Promotor de Justiça durante boa parte da carreira, ex-procurador-geral de Justiça de Alagoas, ex-secretário de Segurança Pública e deputado federal, Gaspar chega à campanha carregando uma imagem fortemente associada à segurança pública e ao combate à corrupção.
Sua atuação como relator da CPMI do INSS ampliou sua projeção nacional e o colocou definitivamente entre os principais nomes da oposição no Congresso.
Durante a transmissão, Flávio revelou que sua intenção inicial era ter uma mulher como candidata a vice-presidente, mas as negociações não prosperaram. A escolha de Gaspar acabou acontecendo na reta final das articulações.
Essa informação ajuda a compreender que sua indicação não foi resultado apenas de afinidade política, mas também da necessidade de consolidar uma chapa capaz de dialogar com diferentes segmentos do eleitorado.
Gaspar acrescenta experiência na área jurídica, histórico na segurança pública e uma presença importante no Nordeste, região tradicionalmente desafiadora para candidatos do campo conservador.
Naturalmente, sua escolha também desperta críticas e questionamentos por parte dos adversários políticos, o que faz parte do ambiente eleitoral. Como ocorre com qualquer candidato de projeção nacional, sua trajetória continuará sendo examinada ao longo da campanha.
Independentemente das preferências políticas de cada eleitor, uma conclusão parece evidente.
A live não foi organizada apenas para apresentar nomes.
Ela procurou transmitir a ideia de que um eventual governo precisará nascer acompanhado de uma base parlamentar robusta. Em outras palavras, a mensagem foi de que a eleição presidencial e a eleição para o Senado fazem parte do mesmo projeto político.

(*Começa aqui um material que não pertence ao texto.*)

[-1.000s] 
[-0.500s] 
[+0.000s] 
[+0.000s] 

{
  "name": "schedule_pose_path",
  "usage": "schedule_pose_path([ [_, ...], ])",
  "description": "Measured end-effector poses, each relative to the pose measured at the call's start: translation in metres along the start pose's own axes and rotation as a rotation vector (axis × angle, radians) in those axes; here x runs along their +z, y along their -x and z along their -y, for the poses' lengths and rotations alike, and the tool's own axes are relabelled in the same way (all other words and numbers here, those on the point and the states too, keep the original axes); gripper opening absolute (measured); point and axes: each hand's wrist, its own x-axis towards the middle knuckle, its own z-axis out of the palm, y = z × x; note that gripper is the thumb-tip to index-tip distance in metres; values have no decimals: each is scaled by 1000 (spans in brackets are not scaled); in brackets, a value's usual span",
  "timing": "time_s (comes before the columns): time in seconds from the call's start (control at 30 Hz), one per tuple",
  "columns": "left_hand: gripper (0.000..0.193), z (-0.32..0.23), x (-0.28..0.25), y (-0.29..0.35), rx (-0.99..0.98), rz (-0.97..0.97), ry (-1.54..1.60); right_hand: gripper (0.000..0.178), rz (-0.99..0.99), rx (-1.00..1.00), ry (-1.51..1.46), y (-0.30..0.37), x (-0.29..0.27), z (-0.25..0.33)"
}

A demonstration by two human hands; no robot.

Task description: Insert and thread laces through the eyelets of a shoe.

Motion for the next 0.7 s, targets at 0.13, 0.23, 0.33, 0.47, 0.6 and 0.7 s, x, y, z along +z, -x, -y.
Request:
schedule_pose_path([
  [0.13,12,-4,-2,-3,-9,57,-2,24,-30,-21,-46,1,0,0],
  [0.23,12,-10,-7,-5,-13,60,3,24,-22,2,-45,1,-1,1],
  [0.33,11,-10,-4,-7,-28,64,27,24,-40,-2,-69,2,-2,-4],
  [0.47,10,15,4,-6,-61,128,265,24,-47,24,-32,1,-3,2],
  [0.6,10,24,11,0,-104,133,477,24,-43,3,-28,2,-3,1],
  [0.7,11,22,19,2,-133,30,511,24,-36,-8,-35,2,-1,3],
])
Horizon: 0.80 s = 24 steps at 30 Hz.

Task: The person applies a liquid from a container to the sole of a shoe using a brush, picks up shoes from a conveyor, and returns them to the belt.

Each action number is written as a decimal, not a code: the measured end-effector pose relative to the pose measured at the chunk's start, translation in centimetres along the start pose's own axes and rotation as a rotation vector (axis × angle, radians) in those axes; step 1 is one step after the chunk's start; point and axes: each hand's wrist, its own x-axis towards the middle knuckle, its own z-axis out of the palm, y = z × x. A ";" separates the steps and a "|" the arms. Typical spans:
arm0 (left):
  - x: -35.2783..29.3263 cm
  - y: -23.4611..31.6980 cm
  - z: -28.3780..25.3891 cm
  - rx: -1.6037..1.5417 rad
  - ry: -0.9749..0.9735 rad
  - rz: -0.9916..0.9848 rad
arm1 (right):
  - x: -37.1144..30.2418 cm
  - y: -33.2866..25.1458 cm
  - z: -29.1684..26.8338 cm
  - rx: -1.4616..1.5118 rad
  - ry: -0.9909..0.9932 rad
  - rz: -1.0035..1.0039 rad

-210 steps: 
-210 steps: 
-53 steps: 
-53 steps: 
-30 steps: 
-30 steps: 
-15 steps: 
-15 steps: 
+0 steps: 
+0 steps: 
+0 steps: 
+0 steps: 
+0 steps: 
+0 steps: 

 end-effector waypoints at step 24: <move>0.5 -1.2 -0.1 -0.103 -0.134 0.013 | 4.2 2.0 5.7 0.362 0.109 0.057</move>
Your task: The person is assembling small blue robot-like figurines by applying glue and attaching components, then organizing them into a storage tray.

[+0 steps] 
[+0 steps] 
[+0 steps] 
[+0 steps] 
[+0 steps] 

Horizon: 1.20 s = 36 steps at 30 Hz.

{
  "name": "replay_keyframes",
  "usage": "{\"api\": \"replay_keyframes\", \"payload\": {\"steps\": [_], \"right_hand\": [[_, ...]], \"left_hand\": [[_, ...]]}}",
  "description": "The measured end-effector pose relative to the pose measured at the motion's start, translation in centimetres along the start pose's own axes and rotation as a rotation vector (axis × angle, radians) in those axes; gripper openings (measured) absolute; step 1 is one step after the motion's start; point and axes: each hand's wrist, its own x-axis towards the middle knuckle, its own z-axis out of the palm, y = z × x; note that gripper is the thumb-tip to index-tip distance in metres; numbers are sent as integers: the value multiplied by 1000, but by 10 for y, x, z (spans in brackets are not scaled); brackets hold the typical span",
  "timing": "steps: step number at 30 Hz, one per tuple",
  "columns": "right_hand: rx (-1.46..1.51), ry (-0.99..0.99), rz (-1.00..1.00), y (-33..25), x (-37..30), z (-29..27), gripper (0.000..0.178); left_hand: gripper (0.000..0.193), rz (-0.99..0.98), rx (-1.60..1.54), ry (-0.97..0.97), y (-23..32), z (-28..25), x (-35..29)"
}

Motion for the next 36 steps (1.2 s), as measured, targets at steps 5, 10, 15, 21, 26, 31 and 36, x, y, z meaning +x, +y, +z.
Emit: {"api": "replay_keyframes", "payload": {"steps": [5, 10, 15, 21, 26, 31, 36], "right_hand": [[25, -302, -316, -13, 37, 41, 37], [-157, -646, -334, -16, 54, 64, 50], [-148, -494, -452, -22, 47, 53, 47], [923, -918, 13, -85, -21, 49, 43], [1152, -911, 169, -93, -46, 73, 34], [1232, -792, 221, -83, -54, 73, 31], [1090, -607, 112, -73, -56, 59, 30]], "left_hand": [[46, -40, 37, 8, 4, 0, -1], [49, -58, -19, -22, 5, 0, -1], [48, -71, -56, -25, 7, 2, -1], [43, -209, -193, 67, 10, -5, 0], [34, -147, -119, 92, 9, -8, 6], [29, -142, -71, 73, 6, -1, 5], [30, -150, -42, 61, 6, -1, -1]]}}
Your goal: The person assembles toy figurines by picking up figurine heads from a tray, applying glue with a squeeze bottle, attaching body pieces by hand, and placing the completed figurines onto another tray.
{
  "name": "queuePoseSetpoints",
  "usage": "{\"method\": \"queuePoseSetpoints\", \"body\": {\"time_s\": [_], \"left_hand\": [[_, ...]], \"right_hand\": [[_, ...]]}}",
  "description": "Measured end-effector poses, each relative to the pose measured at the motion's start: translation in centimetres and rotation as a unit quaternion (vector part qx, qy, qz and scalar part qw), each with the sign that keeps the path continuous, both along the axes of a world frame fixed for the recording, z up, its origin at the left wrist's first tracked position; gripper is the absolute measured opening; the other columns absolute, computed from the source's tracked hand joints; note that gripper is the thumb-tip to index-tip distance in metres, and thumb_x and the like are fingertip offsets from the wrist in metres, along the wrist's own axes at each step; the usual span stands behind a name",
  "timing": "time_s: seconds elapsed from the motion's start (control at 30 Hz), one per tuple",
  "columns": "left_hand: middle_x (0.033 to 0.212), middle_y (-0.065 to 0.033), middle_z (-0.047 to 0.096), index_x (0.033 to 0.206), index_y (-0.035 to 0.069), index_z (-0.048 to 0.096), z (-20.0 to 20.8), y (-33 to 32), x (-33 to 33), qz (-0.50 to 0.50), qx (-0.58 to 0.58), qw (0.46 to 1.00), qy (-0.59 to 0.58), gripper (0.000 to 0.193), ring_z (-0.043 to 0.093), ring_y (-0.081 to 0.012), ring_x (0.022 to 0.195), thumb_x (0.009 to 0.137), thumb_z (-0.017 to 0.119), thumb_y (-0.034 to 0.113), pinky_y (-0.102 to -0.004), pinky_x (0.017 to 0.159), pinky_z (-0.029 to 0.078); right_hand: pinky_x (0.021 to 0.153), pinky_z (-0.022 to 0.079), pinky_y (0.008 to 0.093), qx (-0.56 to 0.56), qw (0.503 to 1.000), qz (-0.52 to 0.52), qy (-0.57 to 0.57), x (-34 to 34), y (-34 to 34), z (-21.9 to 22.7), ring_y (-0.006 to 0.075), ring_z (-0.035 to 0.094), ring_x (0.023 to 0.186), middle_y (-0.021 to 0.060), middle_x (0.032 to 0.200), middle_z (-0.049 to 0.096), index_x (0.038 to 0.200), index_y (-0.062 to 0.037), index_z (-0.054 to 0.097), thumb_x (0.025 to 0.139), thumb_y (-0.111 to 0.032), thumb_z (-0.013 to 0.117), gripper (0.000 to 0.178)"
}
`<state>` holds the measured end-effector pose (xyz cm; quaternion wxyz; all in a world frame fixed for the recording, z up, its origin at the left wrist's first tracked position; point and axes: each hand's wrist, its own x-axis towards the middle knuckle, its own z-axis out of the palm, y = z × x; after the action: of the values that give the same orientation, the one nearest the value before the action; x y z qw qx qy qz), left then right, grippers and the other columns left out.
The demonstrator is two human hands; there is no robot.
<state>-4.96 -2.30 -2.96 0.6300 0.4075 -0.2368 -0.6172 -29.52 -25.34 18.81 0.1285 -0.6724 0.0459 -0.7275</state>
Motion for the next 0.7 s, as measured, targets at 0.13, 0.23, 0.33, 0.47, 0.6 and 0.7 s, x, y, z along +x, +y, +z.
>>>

Mas uma coisa parece clara desde já
Quem olhar apenas para a disputa pelo Palácio do Planalto poderá deixar de perceber uma das batalhas mais importantes de 2026: a que definirá a composição do Senado Federal e, consequentemente, o equilíbrio institucional dos próximos anos.
Obs.: A Revista Timeline se reserva ao discordar de dois nomes sugeridos que são Arthur Lira do PP em Alagoas e Michelle no Distrito Federal onde nossa recomendação é o voto em Bia Kicis e Sebastião Coelho.
Rogerio Pires é professor, pesquisador, mestre, doutor H.C. em educação e gestor público com atuação na área de educação tecnológica e políticas de inovação no Estado do Rio de Janeiro.




Não entendi a indicação de Arthur Lira. Já o conhecemos e não gostamos.
A mim parece que a Michelle anda meio instável. Mas tem sua própria base.